[Buildroot] [RFC PATCH v1 1/1] package/pkg-golang: download deps to vendor tree if not present

Christian Stewart christian at paral.in
Fri Sep 4 16:07:34 UTC 2020


Hi Yann,

On Fri, Sep 4, 2020 at 1:06 AM Yann E. MORIN <yann.morin.1998 at free.fr> wrote:
> On 2020-09-03 14:47 -0700, Christian Stewart spake thusly:
> > On Thu, Sep 3, 2020 at 1:44 PM Yann E. MORIN <yann.morin.1998 at free.fr> wrote:
> > People are going to take Buildroot and store a private copy of it on
> > their internal server, make modifications?
>
> Of course this is totally legit. You do it all the time when you giot
> clone toyour local machine and do modifications, for example.

OK.

> Redistribution is the role of legal-info, see below how I suggest this
> is handled.

This isn't really my domain (legal-info) and what you've suggested -
picking the dependencies out of vendor/ - might work for this.

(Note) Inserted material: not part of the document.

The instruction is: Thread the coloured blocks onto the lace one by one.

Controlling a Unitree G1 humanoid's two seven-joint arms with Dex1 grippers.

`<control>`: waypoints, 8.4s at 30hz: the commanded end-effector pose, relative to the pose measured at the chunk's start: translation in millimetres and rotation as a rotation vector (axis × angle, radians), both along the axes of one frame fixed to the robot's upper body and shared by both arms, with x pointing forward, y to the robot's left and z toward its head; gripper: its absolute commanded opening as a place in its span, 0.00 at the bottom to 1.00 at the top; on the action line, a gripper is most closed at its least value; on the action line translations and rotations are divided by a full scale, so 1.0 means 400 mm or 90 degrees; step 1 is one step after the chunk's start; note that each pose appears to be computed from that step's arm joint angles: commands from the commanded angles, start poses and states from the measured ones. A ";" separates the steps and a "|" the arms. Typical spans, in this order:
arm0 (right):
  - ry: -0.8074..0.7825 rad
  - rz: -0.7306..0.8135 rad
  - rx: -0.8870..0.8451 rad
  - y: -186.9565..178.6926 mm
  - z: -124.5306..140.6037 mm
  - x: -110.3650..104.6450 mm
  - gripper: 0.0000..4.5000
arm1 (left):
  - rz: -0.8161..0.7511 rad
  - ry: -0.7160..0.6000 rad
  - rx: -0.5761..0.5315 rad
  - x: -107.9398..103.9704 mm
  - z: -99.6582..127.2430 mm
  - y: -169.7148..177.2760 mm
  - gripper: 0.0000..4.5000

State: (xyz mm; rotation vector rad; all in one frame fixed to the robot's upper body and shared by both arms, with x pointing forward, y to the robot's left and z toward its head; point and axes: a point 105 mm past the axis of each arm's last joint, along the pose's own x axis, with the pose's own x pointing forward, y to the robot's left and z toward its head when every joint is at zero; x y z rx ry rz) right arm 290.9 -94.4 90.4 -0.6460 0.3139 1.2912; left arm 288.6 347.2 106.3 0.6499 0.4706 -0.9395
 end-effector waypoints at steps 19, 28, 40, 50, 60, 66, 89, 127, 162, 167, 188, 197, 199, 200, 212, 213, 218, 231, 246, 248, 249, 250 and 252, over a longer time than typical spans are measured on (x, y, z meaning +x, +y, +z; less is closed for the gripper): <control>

However, how do you know which version of the dependency is coming out
of vendor/ ? I suppose you're going to redistribute
my-package-vendor.tar.gz with anything proprietary excluded? So
ultimately you redistribute 15 copies of the same thing?

> > I don't understand what you're saying here. It should not be possible
> > to have the package manager bring in arbitrary dependencies at build
> > time. Buildroot builds are meant to produce the same output every
> > time, right?
>
> For example, dependencies in npm are loose, where yiou can say "I need
> package bar at version 1.x". So at some point, the 'x' in '1.x' will
> match the latest '1.1' and use that, but the next day, '1.2' might get
> released, and the 'x' would match that. So if bar 1.2 brings in a new
> dependency,or a new version of an existing dependency, two builds do not
> provide the same output and are thus not reproducible.

We're really going to add packages to Buildroot which will have fuzzy
dependencies and might bring in something different if Npm is having a
bad day?

For third party packages, this makes sense - you wouldn't have a hash
on it. But for packages in the Buildroot tree you would probably
expect a hash + a lock file. The same goes for Go with go.mod and
go.sum - without go.sum you can't be sure it will be the same every
time, and should not have a hash there.

Even with package-lock.json, the node_modules will not necessarily
produce the same hash every time, particularly across different OS
versions. So, are you saying we're not going to put hashes on
/anything/ that uses npm?

Go Modules is designed around always downloading the exact same
dependencies, and our approach for that language can at least be built
around that assumption (that it's going to use the go.sum every time
to produce the same dependency output for most Buildroot in-tree
packages).

> > > > It's
> > > > also the only way to redistribute the source code packages for the
> > > > libraries independently from the proprietary part,
> > >
> > > Except as I explained, it does not work in case the dependencies have
> > > dependencies to other proprietary packages, at an arbitrary depth...
> >
> > Package A (in buildroot) imports package B. Package B imports
> > proprietary package C.
>
> That is the other way around: the top-leval package is proprietary, and
> it imports FLOSS packages:
>
>   - foo is proprietary
>     - foo vendors bar
>       - bar is proprietary
>         - bar vendors buz, which is FLOSS (e.g. MIT, LGPL...)
>           - buz vendors ni
>             - ni is FLOSS...
>     - foo vendors doh
>       - doh is FLOSS...
>         - doh vendors bla
>           - bla is FLOSS...

foo is proprietary - download to foo-version.tar.gz

foo selects bar - download to bar-version.tar.gz.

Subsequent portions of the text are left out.